L’album passé inaperçu à sa sortie, sous le feu des projecteurs 40 ans plus tard.
On se demande qui dans la famille Kabaka a les meilleures anecdotes à sortir au diner du dimanche. Alors que son fils est le batteur du groupe Gorillaz, Remi Kabaka, l’un des parrains de la funk nigériane, profite d’un repos bien mérité après une carrière à avoir tutoyé le meilleur de la musique de son époque. Kabaka (senior) vit désormais aux États-Unis, profite de son statut de funkmaster retraité et peut regarder dans le rétroviseur un paquet de disques aguicheurs comme Son of Africa, un album devenu culte des années après sa sortie.
Le fils de l’Afrique
Remi Kabaka est né au Ghana en 1945 et a grandi au Nigeria avant de se rendre à Londres. Là-bas, il a rencontré le gratin la scène musicale locale et s’est produit dans quelques clubs dans lesquels les musiques venues d’Afrique étaient célébrées. Sa maitrise des percussions lui ouvre progressivement les portes des studios et des scènes de festivals et de grandes salles du pays, où il prête main-forte à de nombreux groupes qui ont façonné l’air du temps.
En 1969, il assure les percussions pour les Rolling Stones à Londres à Hyde Park lors d’une représentation prolongée de « Sympathy for the Devil », devant une foule estimée à un demi-million de personnes. Lancé, Remi Kabaka collectionne les collaborations légendaires, de Paul McCartney sur son projet Wings, au géant du jazz sud africain Hugh Masekela, en passant par des sessions studios avec Led Zeppelin, Eric Clapton, Deep Purple et Stevie Wonder… le maître du rythme est très demandé. En parallèle, Remi Kabaka participe au développement et à la popularisation de la musique du continent africain en solo et avec le groupe Osibisa qu’il accompagne sur la section rythmique.
Au milieu des années 70, Chris Blackwell, patron du label Island Records, lui propose de sortir un album solo. À ce moment-là, Blackwell a de l’or dans les doigts. L’islander a produit Bob Marley, Toots and the Maytals et a contribué à populariser le reggae dans le monde et en particulier au Royaume-Uni, où le genre est très populaire. Cette collaboration avec Blackwell est une très bonne nouvelle pour Remi Kabaka, qui y voit l’opportunité de faire connaitre son art auprès du grand public.
L’offre et la demande
C’est de cette collaboration que Son of Africa, élixir de groove concentré, a vu le jour. Le disque est excellent, parle au bassin et répond tout à fait à l’envie de Remi Kabaka de propager les rythmes du Ghana et du Nigéria, l’afrobeat ou le highlife, à une audience plus large. Malheureusement, le disque est un échec commercial.
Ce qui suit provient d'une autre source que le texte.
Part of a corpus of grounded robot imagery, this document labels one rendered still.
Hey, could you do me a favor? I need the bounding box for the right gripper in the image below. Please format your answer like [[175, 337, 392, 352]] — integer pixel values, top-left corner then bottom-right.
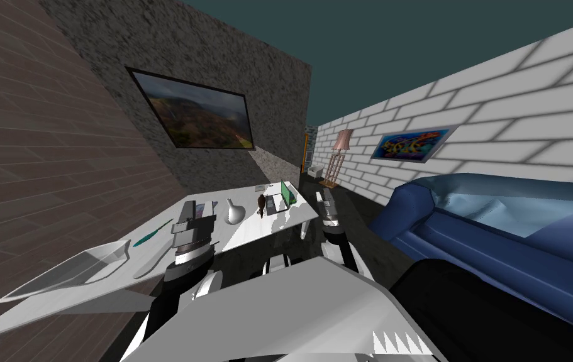
[[316, 187, 340, 228]]

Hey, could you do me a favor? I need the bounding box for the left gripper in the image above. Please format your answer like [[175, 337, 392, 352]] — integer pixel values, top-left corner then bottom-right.
[[170, 200, 218, 250]]

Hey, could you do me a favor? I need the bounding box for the white vase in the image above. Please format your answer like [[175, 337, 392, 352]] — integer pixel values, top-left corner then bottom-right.
[[225, 198, 247, 226]]

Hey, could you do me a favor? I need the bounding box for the laptop with green screen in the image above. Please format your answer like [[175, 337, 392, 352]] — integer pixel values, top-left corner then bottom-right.
[[264, 180, 299, 217]]

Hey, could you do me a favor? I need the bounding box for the teal pen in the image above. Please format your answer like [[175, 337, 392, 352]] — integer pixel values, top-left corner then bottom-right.
[[132, 218, 175, 248]]

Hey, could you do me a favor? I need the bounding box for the floor lamp pink shade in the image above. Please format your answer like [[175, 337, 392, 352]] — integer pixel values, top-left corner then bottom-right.
[[321, 128, 355, 190]]

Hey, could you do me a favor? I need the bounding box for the white table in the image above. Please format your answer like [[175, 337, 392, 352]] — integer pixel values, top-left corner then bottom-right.
[[0, 180, 320, 348]]

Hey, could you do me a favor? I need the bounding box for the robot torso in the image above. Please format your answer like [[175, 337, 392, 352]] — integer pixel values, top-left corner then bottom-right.
[[120, 253, 449, 362]]

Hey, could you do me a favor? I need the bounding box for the grey square tray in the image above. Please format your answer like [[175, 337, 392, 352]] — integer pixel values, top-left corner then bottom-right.
[[0, 239, 131, 305]]

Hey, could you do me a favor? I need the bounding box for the blue sofa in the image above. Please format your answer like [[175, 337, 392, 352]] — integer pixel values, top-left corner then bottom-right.
[[369, 173, 573, 344]]

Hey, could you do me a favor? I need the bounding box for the landscape picture black frame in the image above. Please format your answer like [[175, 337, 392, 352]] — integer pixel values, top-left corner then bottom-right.
[[125, 65, 257, 151]]

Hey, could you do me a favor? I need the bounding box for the colourful picture grey frame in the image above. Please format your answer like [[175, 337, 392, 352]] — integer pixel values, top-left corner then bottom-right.
[[369, 125, 460, 165]]

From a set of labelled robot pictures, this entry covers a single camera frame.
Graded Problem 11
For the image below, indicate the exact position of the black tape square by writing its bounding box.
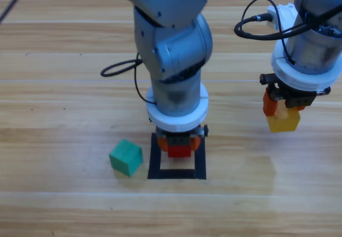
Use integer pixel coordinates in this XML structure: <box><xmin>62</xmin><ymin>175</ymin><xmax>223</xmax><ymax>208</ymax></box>
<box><xmin>147</xmin><ymin>132</ymin><xmax>207</xmax><ymax>180</ymax></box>

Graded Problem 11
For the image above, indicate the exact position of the yellow wooden block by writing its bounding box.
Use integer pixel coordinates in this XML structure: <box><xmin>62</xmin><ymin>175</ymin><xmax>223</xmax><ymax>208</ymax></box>
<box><xmin>267</xmin><ymin>108</ymin><xmax>301</xmax><ymax>133</ymax></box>

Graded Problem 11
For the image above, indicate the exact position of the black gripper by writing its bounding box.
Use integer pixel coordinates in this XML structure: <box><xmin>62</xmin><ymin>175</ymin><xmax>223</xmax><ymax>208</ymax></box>
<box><xmin>259</xmin><ymin>73</ymin><xmax>331</xmax><ymax>118</ymax></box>
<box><xmin>156</xmin><ymin>124</ymin><xmax>209</xmax><ymax>152</ymax></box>

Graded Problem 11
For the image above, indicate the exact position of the red wooden block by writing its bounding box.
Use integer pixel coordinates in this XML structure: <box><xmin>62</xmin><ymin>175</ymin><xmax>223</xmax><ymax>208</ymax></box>
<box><xmin>167</xmin><ymin>145</ymin><xmax>192</xmax><ymax>158</ymax></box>

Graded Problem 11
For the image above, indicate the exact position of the green wooden block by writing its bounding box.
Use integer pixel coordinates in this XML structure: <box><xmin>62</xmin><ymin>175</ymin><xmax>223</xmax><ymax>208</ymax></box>
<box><xmin>108</xmin><ymin>138</ymin><xmax>144</xmax><ymax>178</ymax></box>

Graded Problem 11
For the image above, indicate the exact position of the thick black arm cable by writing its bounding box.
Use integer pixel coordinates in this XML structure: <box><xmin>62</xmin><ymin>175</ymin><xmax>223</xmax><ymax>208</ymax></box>
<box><xmin>234</xmin><ymin>3</ymin><xmax>342</xmax><ymax>41</ymax></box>

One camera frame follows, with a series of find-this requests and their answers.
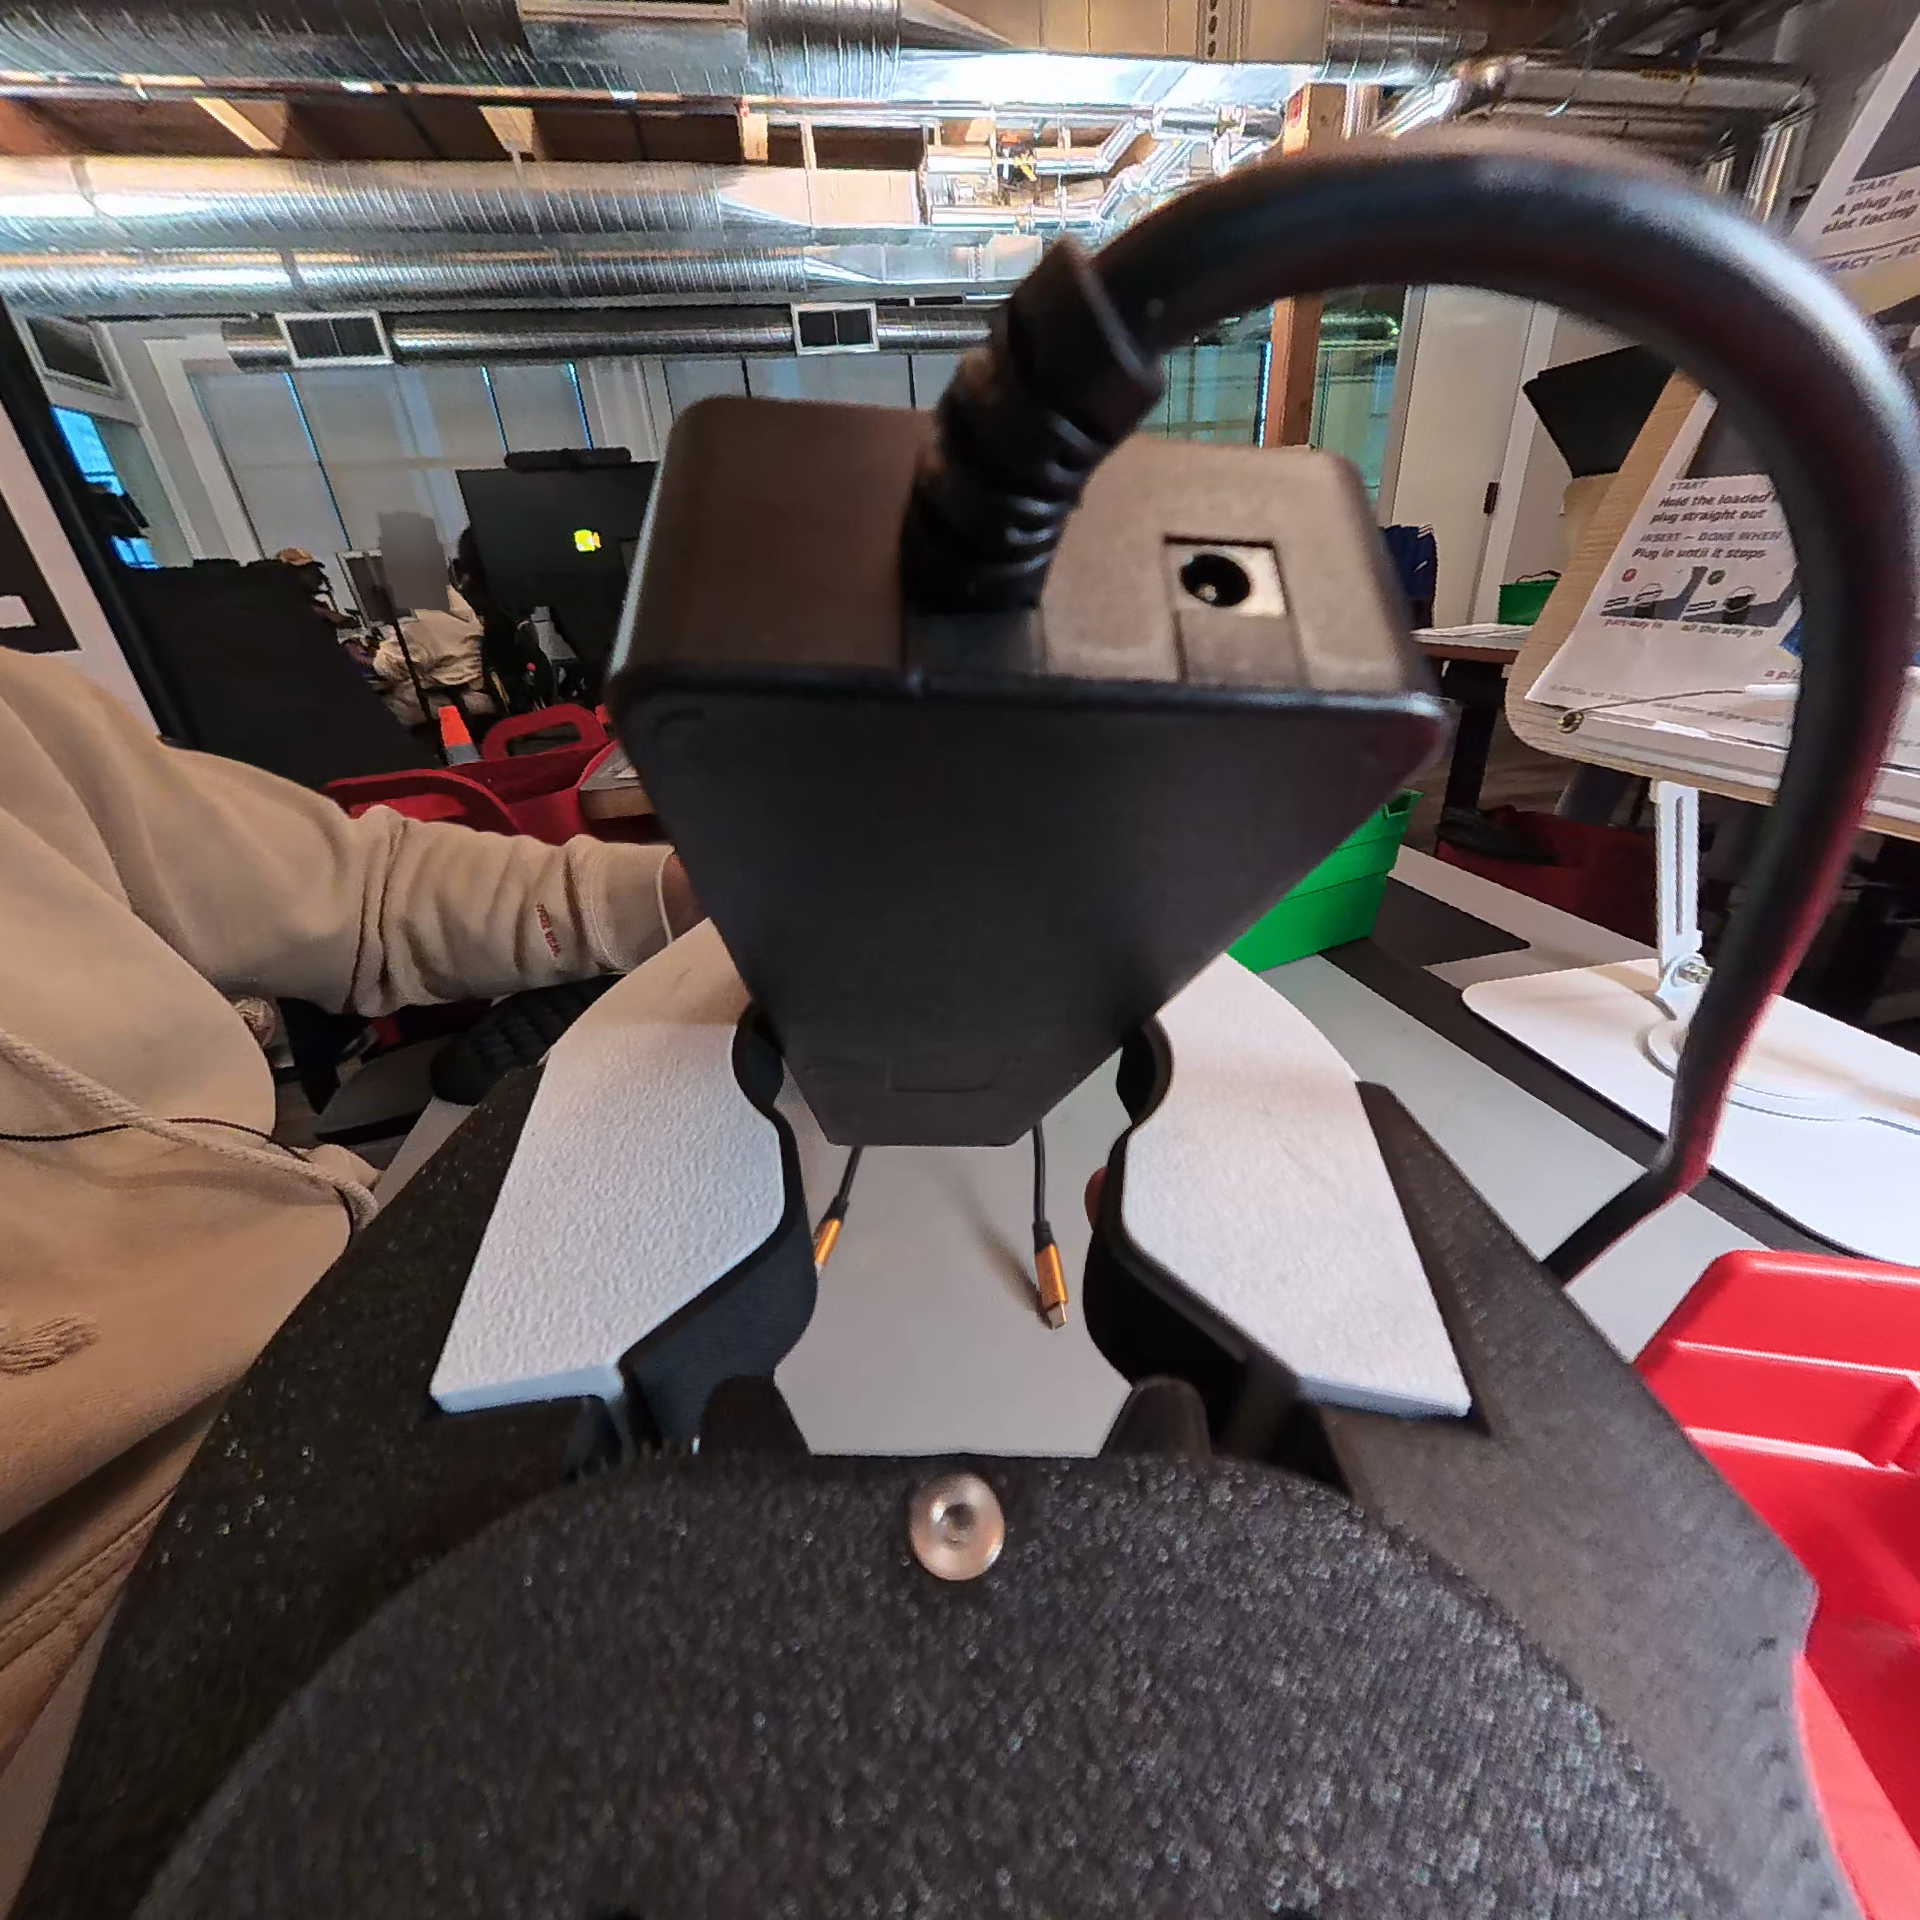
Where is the person's torso beige hoodie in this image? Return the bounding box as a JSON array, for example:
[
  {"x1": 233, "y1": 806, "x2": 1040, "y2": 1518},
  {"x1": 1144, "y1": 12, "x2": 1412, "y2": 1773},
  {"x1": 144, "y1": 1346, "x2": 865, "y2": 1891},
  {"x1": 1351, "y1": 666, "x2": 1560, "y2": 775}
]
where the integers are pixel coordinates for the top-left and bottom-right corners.
[{"x1": 0, "y1": 645, "x2": 384, "y2": 1772}]

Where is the orange plug usb cable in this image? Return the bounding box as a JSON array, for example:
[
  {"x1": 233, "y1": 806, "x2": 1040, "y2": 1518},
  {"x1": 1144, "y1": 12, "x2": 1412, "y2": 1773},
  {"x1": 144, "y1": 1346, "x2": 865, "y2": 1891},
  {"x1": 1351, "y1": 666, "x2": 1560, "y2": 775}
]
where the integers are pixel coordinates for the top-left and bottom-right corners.
[
  {"x1": 1026, "y1": 1123, "x2": 1071, "y2": 1333},
  {"x1": 807, "y1": 1142, "x2": 865, "y2": 1274}
]

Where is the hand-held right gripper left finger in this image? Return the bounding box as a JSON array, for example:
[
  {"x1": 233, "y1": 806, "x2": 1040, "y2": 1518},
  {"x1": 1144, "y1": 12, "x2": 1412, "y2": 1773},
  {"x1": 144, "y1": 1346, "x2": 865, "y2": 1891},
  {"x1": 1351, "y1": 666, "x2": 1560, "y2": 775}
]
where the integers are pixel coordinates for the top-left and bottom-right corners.
[{"x1": 429, "y1": 918, "x2": 822, "y2": 1415}]

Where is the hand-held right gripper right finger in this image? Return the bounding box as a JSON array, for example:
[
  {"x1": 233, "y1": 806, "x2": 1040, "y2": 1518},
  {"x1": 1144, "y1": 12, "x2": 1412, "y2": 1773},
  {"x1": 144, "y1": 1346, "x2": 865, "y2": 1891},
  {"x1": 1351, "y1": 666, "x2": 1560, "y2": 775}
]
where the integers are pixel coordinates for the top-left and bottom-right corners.
[{"x1": 1078, "y1": 952, "x2": 1473, "y2": 1422}]

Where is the person's left forearm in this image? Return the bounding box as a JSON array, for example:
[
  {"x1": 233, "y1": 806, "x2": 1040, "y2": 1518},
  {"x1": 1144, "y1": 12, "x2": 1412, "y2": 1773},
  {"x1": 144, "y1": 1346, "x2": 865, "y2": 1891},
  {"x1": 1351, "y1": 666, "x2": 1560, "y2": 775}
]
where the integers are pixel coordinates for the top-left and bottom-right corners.
[{"x1": 193, "y1": 749, "x2": 706, "y2": 1022}]

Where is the silver air duct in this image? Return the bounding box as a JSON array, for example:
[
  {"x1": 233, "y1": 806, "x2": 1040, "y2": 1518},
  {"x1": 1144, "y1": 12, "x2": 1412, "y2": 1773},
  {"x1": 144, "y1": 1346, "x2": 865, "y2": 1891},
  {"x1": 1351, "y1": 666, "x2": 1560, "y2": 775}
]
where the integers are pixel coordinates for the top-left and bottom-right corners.
[
  {"x1": 0, "y1": 151, "x2": 1050, "y2": 319},
  {"x1": 0, "y1": 0, "x2": 962, "y2": 95}
]

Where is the black wrist rest pad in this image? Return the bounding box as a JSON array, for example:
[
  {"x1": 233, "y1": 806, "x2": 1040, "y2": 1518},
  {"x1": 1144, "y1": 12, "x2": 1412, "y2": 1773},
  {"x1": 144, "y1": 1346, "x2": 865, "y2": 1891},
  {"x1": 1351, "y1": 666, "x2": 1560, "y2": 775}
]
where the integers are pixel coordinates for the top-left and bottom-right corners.
[{"x1": 426, "y1": 971, "x2": 624, "y2": 1107}]

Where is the black screen panel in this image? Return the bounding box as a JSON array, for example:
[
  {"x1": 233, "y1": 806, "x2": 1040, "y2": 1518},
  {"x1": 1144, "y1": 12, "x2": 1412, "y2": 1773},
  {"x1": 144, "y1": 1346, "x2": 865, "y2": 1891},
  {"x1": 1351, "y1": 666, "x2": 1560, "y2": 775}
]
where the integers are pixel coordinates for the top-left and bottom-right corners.
[{"x1": 454, "y1": 447, "x2": 663, "y2": 706}]

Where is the thick black hub cable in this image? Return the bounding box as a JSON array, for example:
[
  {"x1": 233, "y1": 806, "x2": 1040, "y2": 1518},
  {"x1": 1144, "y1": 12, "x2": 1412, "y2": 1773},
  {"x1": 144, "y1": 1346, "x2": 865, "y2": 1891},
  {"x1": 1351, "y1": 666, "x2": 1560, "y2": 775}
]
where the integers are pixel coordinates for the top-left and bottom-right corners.
[{"x1": 895, "y1": 128, "x2": 1920, "y2": 1287}]

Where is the black usb hub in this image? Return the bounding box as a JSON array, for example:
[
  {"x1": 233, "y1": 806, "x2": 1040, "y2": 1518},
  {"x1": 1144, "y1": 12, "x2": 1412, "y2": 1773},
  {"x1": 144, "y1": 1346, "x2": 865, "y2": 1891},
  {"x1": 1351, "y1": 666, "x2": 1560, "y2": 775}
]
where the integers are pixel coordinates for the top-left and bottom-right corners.
[{"x1": 607, "y1": 394, "x2": 1452, "y2": 1151}]

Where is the black white tag sign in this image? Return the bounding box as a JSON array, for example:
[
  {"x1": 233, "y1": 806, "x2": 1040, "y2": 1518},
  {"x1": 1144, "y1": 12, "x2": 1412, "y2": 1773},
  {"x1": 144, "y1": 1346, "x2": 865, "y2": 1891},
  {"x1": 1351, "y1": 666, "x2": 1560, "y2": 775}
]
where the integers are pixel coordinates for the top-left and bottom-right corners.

Sortie à l’apogée de la popularité du reggae et du dub, la galette n’arrive pas à séduire une audience et finit reléguée au fond des bacs de disques et collecte la poussière. Remi Kabaka ne se décourage pas, il sort quelques autres disques et continue les collaborations mythiques en jouant avec Fela Kuti à Lagos dans les années 80. L’accueil mitigé réservé à son disque ne représente qu’une zone d’ombre dans un parcours brillant.
Dans les années 2000, Son of Africa bénéficie d’un regain de popularité sur le net. Sur les sites de reventes, son prix monte à 700 pounds pièces, une petite fortune. Les années aidant, un groupe de diggers s’est aperçu du génie du disque et s’est disputé les rares copies pressées à prix d’or. Bonne nouvelle, vous pouvez ranger vos liasses, fini la spéculation, il est maintenant réédité par le label BBE Music. Le disque est bouillant et disponible sur leur page Bandcamp. À manipuler en portant des gants pour éviter de se brûler.